The lawsuit alleges that the Comptroller acted beyond his remit in slapping the amusement tax on activities it wasn’t originally intended for. According to the complaint, this is a new tax and new taxes can’t be imposed without a City Council vote (as is the case here). For this reason, the plaintiffs believe this tax on streaming platforms is legally invalid.
There’s also the question of Chicago residents using these Internet-based services outside the city and yet being forced to pay the local amusement tax. Not only is it counterintuitive, but the lawsuit says the Municipal Code of Chicago doesn’t provide for such extramural imposition of the tax.
Further, the plaintiffs claim that the city’s application of amusement tax to streaming and online gaming services discriminates against electronic commerce.
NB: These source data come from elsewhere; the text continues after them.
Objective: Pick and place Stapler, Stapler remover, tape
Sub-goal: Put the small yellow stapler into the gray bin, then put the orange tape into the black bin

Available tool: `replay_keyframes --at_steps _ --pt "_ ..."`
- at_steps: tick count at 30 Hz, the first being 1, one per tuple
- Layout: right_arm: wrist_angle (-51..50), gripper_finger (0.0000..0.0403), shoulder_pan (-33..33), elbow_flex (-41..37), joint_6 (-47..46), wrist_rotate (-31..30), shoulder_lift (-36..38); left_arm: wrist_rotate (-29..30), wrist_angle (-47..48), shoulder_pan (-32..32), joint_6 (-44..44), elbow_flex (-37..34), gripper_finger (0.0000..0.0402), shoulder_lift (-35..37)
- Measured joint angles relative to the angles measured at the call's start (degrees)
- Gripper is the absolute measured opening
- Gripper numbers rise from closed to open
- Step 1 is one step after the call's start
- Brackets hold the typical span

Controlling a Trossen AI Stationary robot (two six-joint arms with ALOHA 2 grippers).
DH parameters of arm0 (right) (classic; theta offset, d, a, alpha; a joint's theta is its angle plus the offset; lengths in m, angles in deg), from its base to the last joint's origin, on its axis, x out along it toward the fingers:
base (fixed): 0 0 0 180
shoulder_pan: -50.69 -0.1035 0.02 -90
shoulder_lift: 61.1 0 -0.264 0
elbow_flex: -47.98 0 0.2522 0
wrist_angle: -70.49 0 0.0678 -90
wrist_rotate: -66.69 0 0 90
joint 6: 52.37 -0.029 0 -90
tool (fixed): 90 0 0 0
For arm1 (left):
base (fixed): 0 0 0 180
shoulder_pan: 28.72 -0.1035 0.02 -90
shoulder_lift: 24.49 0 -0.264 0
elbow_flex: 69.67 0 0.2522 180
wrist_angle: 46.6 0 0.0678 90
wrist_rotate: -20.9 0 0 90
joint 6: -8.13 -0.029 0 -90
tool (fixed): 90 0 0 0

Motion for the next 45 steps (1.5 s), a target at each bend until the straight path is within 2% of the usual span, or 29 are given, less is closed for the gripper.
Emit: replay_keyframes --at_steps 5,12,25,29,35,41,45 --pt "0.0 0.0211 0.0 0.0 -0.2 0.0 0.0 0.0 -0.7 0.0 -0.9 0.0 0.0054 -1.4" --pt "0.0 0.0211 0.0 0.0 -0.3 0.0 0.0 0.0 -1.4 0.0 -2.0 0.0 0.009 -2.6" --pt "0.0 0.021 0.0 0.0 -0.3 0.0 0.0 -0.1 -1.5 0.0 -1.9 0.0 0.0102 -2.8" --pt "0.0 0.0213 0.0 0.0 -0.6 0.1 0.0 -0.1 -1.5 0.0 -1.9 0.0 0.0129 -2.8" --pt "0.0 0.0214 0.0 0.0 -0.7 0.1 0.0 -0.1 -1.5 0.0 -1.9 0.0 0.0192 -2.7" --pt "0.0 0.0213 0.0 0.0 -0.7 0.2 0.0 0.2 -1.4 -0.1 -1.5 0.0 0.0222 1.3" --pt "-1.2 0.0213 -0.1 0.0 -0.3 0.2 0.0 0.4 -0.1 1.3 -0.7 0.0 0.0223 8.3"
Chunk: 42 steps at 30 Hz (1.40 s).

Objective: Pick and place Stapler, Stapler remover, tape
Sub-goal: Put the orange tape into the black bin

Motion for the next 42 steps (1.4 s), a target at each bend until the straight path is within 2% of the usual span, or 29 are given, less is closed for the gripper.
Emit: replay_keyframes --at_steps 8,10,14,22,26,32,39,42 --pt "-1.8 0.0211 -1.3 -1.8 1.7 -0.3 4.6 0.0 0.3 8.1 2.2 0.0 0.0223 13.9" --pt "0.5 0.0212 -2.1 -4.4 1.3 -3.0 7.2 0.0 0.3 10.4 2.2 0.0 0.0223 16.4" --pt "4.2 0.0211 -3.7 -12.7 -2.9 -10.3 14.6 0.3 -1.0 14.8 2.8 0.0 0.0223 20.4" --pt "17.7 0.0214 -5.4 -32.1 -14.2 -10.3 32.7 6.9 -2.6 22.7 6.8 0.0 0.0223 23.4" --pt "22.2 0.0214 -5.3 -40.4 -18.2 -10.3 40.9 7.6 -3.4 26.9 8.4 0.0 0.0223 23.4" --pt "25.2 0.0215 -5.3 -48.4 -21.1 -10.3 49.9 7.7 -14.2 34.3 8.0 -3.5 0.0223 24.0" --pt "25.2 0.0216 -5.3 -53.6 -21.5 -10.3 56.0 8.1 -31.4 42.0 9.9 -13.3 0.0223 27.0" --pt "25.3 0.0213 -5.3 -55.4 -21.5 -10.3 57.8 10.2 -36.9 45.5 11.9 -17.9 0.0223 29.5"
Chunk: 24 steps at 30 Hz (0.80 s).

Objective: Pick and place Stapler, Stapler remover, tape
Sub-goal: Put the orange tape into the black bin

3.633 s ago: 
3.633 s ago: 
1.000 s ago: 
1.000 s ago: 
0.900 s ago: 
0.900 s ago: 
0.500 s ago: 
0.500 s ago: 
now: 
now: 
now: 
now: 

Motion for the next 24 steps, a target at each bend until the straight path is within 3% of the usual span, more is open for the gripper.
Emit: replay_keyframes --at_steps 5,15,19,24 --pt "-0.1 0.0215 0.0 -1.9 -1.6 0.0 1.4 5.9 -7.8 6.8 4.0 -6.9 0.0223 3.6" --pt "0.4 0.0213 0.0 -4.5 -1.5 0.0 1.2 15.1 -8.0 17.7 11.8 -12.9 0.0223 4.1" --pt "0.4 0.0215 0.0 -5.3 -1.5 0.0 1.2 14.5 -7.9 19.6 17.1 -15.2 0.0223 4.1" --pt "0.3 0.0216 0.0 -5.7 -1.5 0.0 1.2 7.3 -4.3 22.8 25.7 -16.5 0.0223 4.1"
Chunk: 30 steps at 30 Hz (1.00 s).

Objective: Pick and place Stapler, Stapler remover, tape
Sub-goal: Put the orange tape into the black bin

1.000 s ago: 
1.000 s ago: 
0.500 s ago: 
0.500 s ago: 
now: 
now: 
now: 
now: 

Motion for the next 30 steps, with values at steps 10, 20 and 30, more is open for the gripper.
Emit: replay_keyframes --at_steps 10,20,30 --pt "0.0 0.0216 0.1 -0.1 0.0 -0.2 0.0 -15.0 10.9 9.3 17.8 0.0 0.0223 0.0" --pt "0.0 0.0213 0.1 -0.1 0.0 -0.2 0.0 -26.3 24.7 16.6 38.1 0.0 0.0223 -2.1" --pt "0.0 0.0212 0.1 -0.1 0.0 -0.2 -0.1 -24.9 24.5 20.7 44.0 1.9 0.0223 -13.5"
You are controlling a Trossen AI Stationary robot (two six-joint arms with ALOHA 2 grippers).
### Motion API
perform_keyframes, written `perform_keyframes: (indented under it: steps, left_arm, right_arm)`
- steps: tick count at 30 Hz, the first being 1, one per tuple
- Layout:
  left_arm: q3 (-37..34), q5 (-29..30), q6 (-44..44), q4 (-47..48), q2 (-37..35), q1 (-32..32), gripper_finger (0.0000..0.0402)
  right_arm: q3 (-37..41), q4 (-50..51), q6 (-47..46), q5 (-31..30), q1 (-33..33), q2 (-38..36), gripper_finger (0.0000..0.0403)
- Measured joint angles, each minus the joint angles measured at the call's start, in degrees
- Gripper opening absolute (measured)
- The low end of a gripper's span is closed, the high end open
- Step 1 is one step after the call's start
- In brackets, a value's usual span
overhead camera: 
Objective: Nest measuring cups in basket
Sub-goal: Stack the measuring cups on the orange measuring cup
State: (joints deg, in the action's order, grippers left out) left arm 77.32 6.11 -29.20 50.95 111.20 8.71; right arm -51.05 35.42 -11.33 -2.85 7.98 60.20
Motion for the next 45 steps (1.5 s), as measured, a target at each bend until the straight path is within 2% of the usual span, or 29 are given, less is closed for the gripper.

For example, they point out, it applies to Netflix’s online streaming-video platform but not the company’s mail-order service. Such discriminatory taxes on e-commerce are prohibited under the Internet Tax Freedom Act.
Why this matters: The sextet suing the city of Chicago is demanding that the tax be withdrawn. Should the effort fail, it will in all likelihood open the floodgates for similar taxes in other cities and add a substantial chunk to your streaming bill. After all, Chicago is not the only city lamenting the loss of tax revenue from the increasing online sales of goods and services.